I want to cross the room. I want to take his face in my hands.
I want to kiss him until he forgets where he is, until I forget where I am, until the entire engineered architecture of this week collapses and there is nothing left but the gold of his jacket under my fingers and the sound he would make against my mouth.
I do not move.
Three seconds. That is the length of the breach.
I have, after thirty-three years, calibrated exactly how long my walls can be down before something irrevocable happens, and three seconds is the outer limit.
I blink. I rebuild. The walls go up so fast that I can almost hear them, course by course, brick by brick, mortar setting in real time.
“You look adequate,” I say, and my voice only shakes at the very end, on the last syllable, where it cracks like ice on a spring river.
Casey exhales a breath that seems to have been held for a long time. “Adequate,” he repeats, and a smile starts at the corner of his mouth, slow and warm and knowing. “Coming from you, Doc, I’ll take it.”
Tarun materializes in the doorway. I do not know how he got there.
I do not know how long he has been standing there.
But his eyes are bright, and his hand is pressed to his chest and he is looking at the two of us with the expression of a sculptor who has just completed his masterpiece and is watching the world see it for the first time.
“Magnificent,” he whispers. “Emerald and gold. The prince and his golden one.” He takes a shuddering breath. “I told you that you would cry, Arjun.”
“I am not crying.”
“You are emotionally compromised; I can see it from here. I accept your tears in spirit.” He claps his hands once, sharp and decisive.
“Now go. Walk into that party together. Let them see you and weep.” His voice drops, and for a moment, beneath the theatrics and the creative frenzy, something genuine surfaces.
“I have dressed hundreds of couples, Arjun. I know what love looks like when it is standing in front of me. You look like you belong together.”

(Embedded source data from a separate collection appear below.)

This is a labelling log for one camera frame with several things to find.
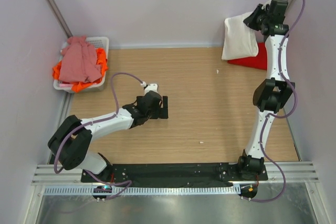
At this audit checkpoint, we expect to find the white printed t-shirt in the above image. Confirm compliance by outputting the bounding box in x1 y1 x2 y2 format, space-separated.
221 12 259 61

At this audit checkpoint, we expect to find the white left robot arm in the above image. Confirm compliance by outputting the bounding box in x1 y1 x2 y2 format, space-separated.
48 91 169 182

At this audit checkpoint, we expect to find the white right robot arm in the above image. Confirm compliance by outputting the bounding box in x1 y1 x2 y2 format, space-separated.
236 0 295 180

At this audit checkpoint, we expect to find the folded red t-shirt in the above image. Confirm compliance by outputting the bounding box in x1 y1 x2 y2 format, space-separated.
228 42 267 70

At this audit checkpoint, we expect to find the orange t-shirt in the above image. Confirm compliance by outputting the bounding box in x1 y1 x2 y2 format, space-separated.
52 48 109 93

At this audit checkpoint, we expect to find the pink t-shirt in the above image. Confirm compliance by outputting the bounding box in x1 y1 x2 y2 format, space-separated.
59 36 102 83

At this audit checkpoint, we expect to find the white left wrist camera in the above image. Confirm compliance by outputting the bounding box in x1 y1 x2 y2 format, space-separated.
140 81 159 95

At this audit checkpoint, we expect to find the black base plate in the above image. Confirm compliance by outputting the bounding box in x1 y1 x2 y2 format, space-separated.
94 163 268 188

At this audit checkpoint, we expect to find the white slotted cable duct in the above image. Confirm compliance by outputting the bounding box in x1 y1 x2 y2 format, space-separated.
43 184 240 196

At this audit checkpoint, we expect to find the aluminium frame rail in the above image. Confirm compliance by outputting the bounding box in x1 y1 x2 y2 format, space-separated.
33 162 319 184

He sweeps out. His assistants scramble after him. The corridor fills with the sound of his voice directing last-minute adjustments to the courtyard draping.
Casey and I stand in the guest suite. Emerald and gold. The mirror reflects us back, side by side, the sharp and the broad, the lean and the massive, and the contrast is so stark and so oddly, achingly perfect that I have to look away.
“Ready?” Casey asks. He holds out his hand.
I look at his hand. The hand I held in a kitchen in Toronto.
The hand that finds my waist in the dark every night and holds on like I am something worth keeping.
The hand that is broad and calloused and scarred, and that is offering itself to me now, openly, in the golden afternoon light of Rajasthan, as if this is the simplest thing in the world.
I take it.
His fingers close around mine. Warm. Steady. Sure.
We walk out of the guest suite together, emerald and gold, and down the stone corridor toward the sound of music and the murmur of seventy-two voices and the beginning of a performance that I am no longer certain is a performance at all.